Bien sûr que c’est stressant. Personne ne pourrait vraiment être préparé à quelque chose comme ça”, confie Philippe Lazzarini, lors d’un récent entretien avec l’AFP, en marge du Festival du film et forum international sur les droits humains, qui vient de s’achever à Genève.
Âgé de 61 ans, ce Suisse père de quatre enfants a pris les rênes de l’UNRWA dans des conditions déjà difficiles, en pleine pandémie de Covid-19, et fragilisée par une réduction drastique du financement des États-Unis — de loin le principal donateur — lors du premier mandat de Donald Trump.
Mais rien ne pouvait le préparer aux conséquences de l’attaque meurtrière menée le 7 octobre 2023 par le mouvement islamiste Hamas — qui contrôle la bande de Gaza — en territoire israélien et la guerre de représailles de plus de 15 mois qui a suivi.
“Un arsenal pour essayer de discréditer l’agence”
“Le 7 octobre a fondamentalement… détruit les dernières digues de protection que l’UNRWA pouvait avoir”, constate Lazzarini, déplorant qu’un véritable “arsenal” ait été mobilisé “pour essayer de discréditer l’agence, attaquer l’agence, se débarrasser de l’agence”.
Les relations entre Israël et l’UNRWA, qui vient en aide à près de six millions de réfugiés palestiniens dans les territoires occupés de Gaza et de Cisjordanie, mais aussi en Jordanie, au Liban et en Syrie, étaient difficiles depuis des années.
Elles sont aujourd’hui exécrables, Israël accusant des employés de l’UNRWA d’avoir participé directement au 7-Octobre et poussant des donateurs à revoir au moins temporairement leur aide financière. Il y a donc “un risque réel de voir l’agence s’effondrer et imploser” faute de moyens, explique Lazzarini.
Pour l’instant, l’UNRWA, qui a servi de “colonne vertébrale” à l’opération d’aide dans un Gaza ravagé par la guerre et en proie à une crise humanitaire gravissime, devrait avoir des financements jusqu’en juin, indique-t-il. “Je n’ai aucune visibilité” au-delà, ajoute le responsable.
Israël, qui dénonce une agence “infestée par l’activité terroriste du Hamas”, a décidé d’interdire l’agence onusienne sur son sol.

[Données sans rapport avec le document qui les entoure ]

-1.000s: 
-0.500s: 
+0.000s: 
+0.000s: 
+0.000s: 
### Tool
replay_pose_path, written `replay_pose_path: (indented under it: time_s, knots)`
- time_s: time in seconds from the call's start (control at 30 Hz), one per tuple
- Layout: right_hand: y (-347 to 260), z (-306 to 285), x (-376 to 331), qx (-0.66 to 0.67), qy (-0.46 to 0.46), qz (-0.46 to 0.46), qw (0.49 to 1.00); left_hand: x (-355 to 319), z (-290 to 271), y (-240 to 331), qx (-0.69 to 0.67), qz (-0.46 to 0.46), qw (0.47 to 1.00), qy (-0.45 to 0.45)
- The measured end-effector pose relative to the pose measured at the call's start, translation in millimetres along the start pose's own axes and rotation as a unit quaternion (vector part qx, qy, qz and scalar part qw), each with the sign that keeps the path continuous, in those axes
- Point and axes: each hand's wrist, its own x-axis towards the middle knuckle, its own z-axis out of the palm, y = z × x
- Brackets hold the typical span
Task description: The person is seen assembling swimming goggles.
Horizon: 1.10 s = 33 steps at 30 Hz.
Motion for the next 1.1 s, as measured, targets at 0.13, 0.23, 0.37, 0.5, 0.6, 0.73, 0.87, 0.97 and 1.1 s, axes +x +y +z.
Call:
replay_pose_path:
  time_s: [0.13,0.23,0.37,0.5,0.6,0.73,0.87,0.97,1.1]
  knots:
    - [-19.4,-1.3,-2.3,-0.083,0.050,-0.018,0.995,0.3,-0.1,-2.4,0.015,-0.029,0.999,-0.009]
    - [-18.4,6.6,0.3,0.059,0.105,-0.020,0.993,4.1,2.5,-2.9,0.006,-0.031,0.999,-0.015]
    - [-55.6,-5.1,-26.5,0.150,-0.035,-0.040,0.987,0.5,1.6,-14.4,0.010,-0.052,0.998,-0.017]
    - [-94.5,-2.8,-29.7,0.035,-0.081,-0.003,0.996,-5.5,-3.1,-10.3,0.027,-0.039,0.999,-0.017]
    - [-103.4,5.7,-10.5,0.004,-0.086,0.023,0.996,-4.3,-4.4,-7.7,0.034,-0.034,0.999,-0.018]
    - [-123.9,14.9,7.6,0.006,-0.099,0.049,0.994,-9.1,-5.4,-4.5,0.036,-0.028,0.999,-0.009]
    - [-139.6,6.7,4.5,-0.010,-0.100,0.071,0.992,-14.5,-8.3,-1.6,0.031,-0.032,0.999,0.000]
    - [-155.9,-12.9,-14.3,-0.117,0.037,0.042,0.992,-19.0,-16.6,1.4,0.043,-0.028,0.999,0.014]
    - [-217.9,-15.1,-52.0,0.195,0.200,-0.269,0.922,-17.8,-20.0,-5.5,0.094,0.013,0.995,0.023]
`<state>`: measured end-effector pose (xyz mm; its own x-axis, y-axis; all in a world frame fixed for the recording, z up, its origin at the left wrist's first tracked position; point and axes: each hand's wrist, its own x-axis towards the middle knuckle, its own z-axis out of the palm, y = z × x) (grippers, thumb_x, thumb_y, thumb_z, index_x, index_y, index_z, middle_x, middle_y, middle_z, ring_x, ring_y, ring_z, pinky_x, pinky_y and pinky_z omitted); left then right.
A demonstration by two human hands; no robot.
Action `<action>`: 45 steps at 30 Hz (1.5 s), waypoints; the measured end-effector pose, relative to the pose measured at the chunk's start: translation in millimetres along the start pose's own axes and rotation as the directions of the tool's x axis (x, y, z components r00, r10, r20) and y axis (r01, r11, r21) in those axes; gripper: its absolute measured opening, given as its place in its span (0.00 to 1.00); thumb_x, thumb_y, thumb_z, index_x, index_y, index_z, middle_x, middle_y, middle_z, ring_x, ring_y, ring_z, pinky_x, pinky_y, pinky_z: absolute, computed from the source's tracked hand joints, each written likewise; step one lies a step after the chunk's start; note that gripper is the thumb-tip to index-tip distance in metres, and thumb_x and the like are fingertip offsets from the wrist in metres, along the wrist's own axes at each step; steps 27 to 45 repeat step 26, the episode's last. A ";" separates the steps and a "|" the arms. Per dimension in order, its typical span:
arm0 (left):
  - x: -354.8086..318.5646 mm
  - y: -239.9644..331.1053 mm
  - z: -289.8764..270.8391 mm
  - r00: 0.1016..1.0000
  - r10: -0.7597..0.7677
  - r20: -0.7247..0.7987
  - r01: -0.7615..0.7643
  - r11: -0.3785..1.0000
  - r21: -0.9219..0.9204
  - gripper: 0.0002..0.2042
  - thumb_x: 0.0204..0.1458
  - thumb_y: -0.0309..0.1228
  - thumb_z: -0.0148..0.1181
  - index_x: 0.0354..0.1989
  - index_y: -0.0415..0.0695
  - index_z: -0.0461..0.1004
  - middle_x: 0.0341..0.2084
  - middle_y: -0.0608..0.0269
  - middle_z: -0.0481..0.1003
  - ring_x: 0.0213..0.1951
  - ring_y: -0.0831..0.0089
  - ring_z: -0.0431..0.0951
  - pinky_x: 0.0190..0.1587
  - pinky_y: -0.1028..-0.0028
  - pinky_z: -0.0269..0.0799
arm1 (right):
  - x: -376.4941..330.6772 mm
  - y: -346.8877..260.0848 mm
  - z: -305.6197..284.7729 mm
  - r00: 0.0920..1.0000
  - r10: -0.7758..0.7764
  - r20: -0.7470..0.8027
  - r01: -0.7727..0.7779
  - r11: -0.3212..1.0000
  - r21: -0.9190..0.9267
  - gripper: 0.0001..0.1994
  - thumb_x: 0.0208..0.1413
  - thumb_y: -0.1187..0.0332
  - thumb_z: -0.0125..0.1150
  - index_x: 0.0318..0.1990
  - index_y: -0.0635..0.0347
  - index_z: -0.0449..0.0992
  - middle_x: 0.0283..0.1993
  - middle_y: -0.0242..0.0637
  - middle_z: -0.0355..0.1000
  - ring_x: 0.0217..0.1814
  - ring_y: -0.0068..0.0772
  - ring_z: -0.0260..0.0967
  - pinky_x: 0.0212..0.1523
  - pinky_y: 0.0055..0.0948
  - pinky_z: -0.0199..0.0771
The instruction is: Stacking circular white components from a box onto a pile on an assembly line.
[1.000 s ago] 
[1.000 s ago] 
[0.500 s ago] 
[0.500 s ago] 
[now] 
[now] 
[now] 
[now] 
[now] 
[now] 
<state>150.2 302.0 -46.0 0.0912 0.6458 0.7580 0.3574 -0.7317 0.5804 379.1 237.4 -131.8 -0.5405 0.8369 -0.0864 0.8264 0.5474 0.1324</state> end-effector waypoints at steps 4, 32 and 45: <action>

Opérer en Cisjordanie occupée et surtout à Gaza, où tout ce qui entre ou sort est contrôlé par Israël, est très difficile dans ces conditions.
Et pour mieux faire pression sur le Hamas pour qu’il libère les otages encore entre ses mains, Israël a bloqué depuis plusieurs semaines toute entrée d’aide humanitaire à Gaza, où survivent plus de deux millions de personnes. “Cette décision menace la vie et la survie des civils à Gaza”, avertit Lazzarini.
En Cisjordanie, où Israël mène depuis quelques semaines une vaste opération militaire et où la violence de colons est régulièrement dénoncée par l’ONU et des ONG, Philippe Lazzarini décrit la situation comme “profondément, profondément inquiétante”.
“Si je ne sentais pas que je suis toujours du bon côté de l’Histoire, je ne pense pas que je continuerais”
Pour lui, la menace d’une annexion israélienne de la Cisjordanie est suspendue comme “une épée de Damoclès au-dessus de la tête des Palestiniens (et) de la communauté internationale”.
Israël soutient que l’UNRWA peut être remplacée par d’autres agences onusiennes ou ONG. Mais pour Lazzarini, si c’est possible pour ce qui est de l’aide humanitaire, cela ne l’est pas pour “les services publics” que rend l’UNRWA, comme l’éducation et les soins de santé.
Si l’agence venait à imploser, “nous sacrifierions définitivement une génération d’enfants, qui seraient privés d’une éducation appropriée”, avertit-il.
L’éducation devrait également être une priorité pour Israël, insiste-t-il. “Si vous privez 100.000 filles et garçons à Gaza (d’une) éducation, et s’ils n’ont pas d’avenir, et si leur école c’est juste le désespoir et la vie dans les décombres, je dirais que nous semons simplement les graines pour plus d’extrémisme”, argumente le responsable.
Israël affirme depuis des années que l’enseignement dans les écoles de l’UNRWA encourage l’antisémitisme et la haine d’Israël.
Philippe Lazzarini, dénonce “une extraordinaire guerre de désinformation” contre son agence. Et lui-même est attaqué. “Si je ne sentais pas que je suis toujours du bon côté de l’Histoire, je ne pense pas que je continuerais”, confie-t-il. “On m’a donné une voix, et évidemment, je dois l’utiliser. C’est le minimum que nous devons aux réfugiés palestiniens qui sont plutôt sans voix.”